#### [Work order]
Of the entries below, return exactly those lines that fall between the one containing "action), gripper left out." and the one containing "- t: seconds", the two end lines included.

Items from a dataset
---+---

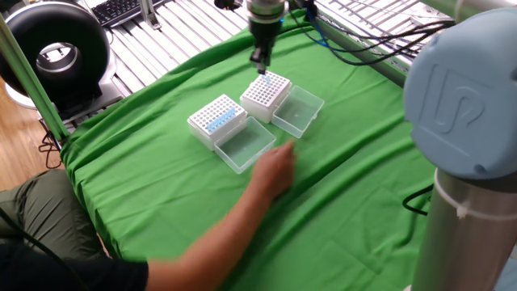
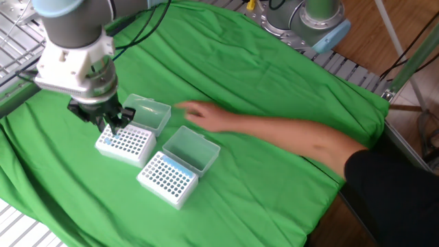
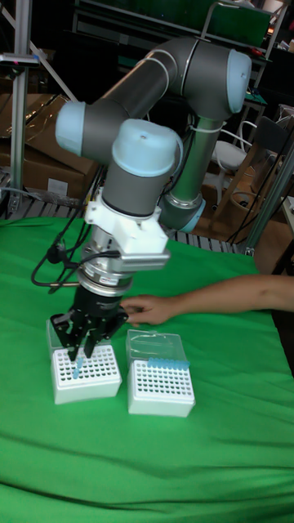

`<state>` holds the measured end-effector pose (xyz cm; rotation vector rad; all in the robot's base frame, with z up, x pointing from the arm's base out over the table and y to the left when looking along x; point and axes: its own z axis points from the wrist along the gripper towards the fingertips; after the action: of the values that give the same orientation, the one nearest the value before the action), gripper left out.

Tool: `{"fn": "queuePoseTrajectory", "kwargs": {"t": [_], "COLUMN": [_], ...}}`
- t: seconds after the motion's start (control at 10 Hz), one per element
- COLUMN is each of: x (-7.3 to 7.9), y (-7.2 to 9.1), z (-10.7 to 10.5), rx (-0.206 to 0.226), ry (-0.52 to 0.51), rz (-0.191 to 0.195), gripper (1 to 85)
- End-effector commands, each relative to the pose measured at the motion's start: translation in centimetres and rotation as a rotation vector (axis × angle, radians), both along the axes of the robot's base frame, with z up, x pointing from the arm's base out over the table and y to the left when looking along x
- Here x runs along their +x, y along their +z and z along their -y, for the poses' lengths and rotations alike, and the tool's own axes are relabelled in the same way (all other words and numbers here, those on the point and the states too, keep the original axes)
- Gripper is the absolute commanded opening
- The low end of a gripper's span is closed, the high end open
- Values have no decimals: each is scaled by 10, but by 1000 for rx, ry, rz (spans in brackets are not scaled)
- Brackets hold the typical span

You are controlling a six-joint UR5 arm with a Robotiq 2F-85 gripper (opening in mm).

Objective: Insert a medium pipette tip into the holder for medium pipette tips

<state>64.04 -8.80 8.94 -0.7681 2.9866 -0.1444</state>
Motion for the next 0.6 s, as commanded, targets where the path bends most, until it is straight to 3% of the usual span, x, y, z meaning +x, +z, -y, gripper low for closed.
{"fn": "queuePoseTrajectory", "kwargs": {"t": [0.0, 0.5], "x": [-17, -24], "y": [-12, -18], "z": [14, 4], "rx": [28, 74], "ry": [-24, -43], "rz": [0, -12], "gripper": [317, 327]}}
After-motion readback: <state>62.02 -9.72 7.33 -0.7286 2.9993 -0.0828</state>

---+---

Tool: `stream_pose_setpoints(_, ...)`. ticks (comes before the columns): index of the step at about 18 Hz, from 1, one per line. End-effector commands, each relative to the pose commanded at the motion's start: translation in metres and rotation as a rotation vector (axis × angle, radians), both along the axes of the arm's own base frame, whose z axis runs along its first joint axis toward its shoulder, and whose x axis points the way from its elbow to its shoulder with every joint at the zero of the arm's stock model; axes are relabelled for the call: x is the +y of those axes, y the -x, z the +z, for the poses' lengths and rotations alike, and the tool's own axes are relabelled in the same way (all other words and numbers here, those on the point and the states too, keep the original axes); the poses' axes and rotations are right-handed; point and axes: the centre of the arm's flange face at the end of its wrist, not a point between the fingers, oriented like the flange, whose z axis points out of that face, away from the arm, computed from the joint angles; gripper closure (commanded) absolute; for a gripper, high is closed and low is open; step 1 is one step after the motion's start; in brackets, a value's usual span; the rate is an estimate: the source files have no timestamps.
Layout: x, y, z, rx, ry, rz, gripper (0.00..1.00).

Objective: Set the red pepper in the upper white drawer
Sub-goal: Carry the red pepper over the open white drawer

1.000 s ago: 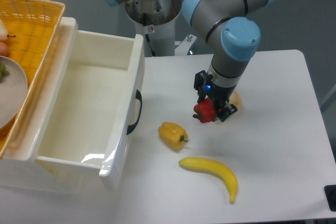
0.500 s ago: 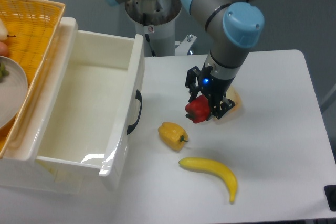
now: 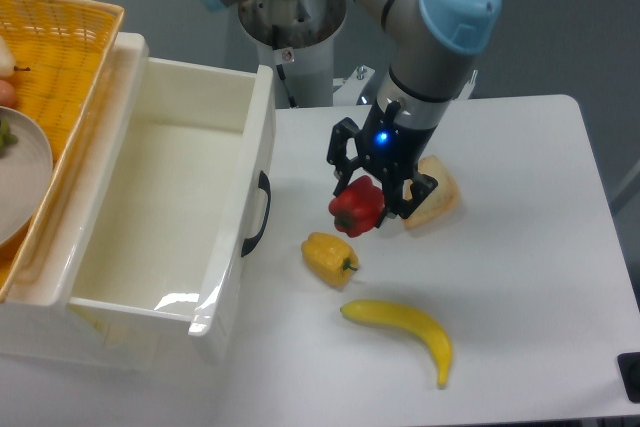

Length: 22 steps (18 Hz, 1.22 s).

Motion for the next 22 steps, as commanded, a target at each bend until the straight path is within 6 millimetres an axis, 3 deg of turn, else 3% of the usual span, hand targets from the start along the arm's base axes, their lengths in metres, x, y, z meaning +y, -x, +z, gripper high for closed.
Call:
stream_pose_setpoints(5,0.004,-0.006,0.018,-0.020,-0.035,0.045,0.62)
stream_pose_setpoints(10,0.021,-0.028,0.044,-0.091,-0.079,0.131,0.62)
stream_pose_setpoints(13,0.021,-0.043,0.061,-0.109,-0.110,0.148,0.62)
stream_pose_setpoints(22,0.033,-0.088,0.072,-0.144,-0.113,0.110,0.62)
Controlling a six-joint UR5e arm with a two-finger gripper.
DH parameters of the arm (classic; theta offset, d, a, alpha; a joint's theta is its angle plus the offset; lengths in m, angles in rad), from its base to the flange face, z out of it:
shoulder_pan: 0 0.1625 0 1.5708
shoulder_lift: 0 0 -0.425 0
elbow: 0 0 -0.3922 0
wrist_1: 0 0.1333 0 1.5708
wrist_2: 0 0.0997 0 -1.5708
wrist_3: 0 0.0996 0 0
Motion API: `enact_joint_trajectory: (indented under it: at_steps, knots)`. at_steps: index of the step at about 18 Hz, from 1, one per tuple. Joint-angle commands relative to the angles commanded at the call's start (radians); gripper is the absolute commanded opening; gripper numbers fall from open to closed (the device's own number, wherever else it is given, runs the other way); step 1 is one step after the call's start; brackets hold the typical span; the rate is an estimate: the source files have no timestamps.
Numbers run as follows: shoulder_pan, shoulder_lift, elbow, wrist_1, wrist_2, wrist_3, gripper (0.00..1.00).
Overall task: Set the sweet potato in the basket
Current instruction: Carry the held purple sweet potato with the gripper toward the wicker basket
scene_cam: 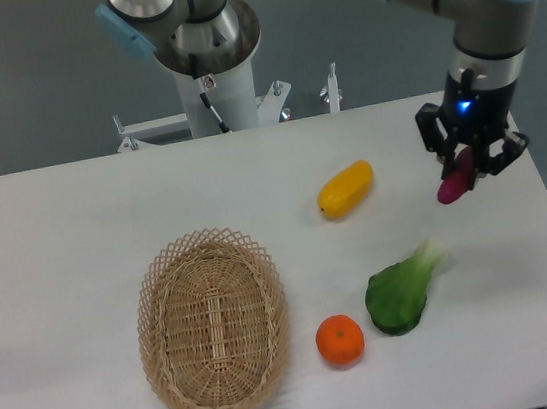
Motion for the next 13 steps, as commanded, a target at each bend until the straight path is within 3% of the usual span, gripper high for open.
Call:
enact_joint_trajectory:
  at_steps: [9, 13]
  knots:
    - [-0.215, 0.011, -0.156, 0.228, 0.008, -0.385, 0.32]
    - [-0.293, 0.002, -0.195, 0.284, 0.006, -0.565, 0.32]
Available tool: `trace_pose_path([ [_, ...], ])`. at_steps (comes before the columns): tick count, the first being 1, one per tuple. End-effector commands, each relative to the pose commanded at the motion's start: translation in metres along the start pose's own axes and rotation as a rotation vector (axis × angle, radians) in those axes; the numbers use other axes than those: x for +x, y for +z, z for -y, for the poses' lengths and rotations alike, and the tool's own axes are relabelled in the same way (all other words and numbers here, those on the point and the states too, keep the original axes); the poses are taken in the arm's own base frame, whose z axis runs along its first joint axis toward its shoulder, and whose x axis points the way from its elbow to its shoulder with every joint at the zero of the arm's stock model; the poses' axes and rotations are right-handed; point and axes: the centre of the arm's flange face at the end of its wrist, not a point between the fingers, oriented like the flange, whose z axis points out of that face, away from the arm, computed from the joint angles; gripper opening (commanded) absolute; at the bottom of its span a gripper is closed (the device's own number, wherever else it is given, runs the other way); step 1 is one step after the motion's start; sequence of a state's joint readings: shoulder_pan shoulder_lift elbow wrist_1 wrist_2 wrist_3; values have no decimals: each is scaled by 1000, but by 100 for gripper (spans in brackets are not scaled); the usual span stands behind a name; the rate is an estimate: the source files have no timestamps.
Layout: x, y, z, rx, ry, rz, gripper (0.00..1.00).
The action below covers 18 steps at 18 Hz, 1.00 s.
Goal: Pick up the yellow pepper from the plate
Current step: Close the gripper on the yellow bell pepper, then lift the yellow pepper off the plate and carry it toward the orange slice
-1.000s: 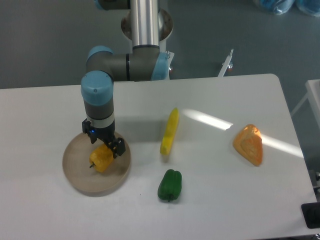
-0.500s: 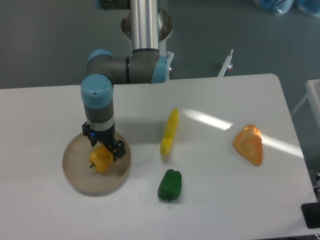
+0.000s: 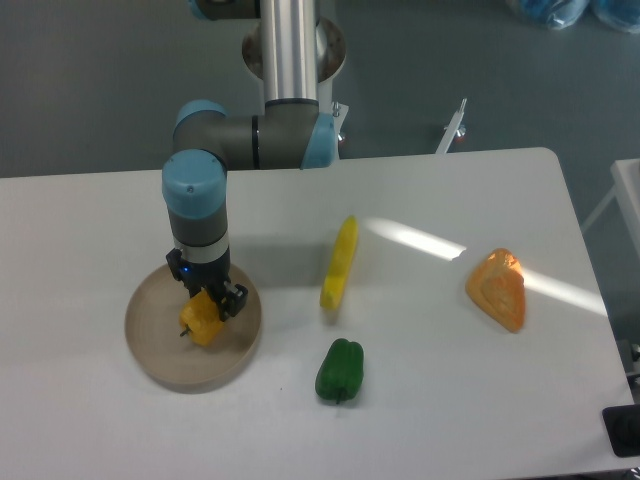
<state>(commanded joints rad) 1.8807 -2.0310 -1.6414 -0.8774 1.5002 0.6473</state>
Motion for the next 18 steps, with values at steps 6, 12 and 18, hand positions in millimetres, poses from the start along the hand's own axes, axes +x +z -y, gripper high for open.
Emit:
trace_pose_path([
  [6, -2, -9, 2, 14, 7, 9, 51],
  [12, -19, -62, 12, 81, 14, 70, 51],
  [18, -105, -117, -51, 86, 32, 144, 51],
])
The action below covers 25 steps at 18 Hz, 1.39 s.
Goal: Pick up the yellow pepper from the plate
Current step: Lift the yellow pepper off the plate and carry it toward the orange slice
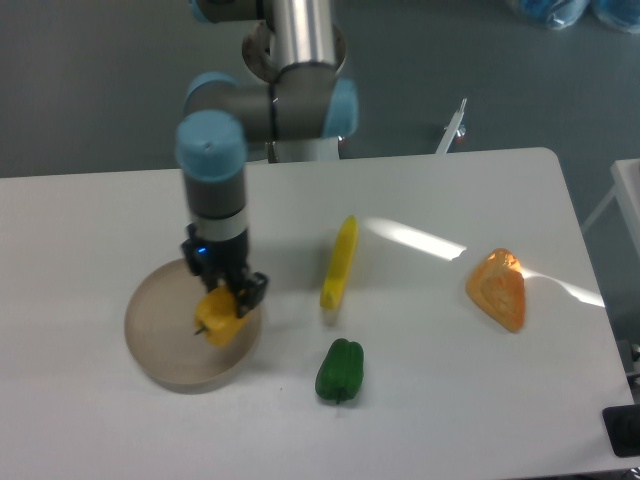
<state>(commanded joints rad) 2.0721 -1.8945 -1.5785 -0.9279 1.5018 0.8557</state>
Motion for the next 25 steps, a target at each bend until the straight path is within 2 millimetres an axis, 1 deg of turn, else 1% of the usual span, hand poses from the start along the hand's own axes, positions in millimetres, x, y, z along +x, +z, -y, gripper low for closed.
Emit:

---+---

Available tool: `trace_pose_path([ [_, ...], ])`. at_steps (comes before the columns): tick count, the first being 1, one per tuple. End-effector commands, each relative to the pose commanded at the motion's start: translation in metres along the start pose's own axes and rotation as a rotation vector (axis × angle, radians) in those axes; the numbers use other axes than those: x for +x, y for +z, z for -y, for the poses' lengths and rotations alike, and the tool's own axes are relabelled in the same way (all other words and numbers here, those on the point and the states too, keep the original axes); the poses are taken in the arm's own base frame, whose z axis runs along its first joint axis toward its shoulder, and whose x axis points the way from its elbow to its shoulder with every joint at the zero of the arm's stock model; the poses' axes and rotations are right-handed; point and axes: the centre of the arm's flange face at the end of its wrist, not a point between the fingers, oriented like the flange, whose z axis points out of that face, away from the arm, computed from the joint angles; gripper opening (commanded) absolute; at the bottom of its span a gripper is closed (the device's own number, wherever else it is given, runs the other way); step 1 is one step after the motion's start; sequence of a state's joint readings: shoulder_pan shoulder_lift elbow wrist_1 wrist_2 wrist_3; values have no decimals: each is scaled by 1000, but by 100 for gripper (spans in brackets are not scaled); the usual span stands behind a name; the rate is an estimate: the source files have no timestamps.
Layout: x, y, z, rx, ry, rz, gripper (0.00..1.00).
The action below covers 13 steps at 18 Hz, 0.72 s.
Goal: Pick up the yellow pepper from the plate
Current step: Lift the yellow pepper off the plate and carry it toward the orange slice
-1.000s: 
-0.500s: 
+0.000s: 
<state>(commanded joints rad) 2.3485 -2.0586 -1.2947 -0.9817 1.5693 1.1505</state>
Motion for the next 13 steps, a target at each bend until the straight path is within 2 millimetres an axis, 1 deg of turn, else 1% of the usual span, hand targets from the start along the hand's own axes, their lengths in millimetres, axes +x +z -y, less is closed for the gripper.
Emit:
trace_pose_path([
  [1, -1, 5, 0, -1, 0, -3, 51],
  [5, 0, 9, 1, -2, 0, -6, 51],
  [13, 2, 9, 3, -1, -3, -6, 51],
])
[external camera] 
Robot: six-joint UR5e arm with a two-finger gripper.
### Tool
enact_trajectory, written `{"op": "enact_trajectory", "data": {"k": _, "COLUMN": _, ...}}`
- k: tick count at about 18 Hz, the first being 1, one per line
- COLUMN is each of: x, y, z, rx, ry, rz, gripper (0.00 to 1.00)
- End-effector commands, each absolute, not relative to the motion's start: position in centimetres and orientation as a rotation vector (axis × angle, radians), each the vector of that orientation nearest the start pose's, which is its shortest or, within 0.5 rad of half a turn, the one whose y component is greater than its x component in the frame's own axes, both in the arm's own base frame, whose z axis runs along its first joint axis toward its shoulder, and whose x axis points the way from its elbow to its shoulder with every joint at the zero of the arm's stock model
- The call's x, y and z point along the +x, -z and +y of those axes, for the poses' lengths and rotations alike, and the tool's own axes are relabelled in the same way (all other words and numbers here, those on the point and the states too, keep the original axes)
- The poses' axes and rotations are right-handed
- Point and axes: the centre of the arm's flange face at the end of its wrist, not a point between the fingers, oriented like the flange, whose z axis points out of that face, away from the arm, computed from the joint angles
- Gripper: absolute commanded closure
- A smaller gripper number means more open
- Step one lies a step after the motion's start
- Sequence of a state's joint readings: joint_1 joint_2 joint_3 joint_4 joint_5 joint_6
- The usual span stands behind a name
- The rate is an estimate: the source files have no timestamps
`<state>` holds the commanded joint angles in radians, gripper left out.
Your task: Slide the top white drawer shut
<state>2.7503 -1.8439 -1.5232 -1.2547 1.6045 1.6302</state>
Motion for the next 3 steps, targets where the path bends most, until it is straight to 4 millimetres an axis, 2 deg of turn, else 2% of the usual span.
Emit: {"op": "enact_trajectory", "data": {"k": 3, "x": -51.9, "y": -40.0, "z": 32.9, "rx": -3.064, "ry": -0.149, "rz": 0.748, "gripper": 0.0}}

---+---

#### [Output for this exercise]
`<state>` holds the measured end-effector pose (xyz cm; rotation vector rad; all in the robot's base frame, with z up, x pointing from the arm's base out over the table and y to the left when looking along x; point and axes: its own z axis points from the wrist along the gripper towards the fingertips; after the action: of the values that give the same orientation, the one nearest the value before the action), gripper left out.

Tool: `{"fn": "queuePoseTrajectory", "kwargs": {"t": [_], "COLUMN": [_], ...}}`
- t: seconds after the motion's start (control at 10 Hz), one per element

The answer, as written, is complete.